Robots are used in various industrial sites, but traditional methods of operating a robot are limited at some kind of tasks. In order for a robot to accomplish a task, it is needed to find and solve accurate formula between a robot and environment and that is complicated work. Accordingly, reinforcement learning of robots is actively studied to overcome this difficulties. This study describes the process and results of learning and solving which applied reinforcement learning.
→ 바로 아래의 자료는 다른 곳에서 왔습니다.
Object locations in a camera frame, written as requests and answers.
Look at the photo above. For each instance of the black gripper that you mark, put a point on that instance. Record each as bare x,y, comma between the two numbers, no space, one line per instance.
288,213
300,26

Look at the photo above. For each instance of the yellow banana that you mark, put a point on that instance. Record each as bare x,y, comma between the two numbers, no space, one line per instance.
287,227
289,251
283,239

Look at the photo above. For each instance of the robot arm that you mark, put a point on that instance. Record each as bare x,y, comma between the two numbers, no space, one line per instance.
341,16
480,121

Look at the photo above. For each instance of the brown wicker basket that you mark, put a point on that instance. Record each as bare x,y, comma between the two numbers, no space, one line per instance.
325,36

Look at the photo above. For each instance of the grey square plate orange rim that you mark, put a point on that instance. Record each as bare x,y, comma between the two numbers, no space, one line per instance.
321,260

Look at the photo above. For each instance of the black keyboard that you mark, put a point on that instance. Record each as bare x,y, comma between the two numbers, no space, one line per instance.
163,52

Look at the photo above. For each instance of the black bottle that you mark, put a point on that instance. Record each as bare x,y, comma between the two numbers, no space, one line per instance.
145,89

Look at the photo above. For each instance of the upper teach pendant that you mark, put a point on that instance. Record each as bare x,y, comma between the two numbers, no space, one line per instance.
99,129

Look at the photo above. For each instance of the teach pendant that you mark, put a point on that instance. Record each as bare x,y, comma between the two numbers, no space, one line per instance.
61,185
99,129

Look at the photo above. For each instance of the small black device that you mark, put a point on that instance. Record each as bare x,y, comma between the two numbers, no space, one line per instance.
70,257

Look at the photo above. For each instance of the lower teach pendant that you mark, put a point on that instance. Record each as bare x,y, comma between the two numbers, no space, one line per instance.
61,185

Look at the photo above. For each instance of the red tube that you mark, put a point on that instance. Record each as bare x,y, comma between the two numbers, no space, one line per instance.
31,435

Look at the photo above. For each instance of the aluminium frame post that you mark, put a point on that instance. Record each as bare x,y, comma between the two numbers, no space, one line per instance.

The mission that the robot is going to learn is bottle flipping. Bottle flipping is an activity that involves throwing a plastic bottle in an attempt to land it upright on its bottom. Complexity of movement of liquid in the bottle when it thrown in the air, makes this task difficult to solve in traditional ways. Reinforcement learning process makes it easier. After 3-DOF robotic arm being instructed how to throwing the bottle, the robot find the better motion that make successful with the task. Two reward functions are designed and compared the result of learning. Finite difference method is used to obtain policy gradient. This paper focuses on the process of designing an efficient reward function to improve bottle flipping motion.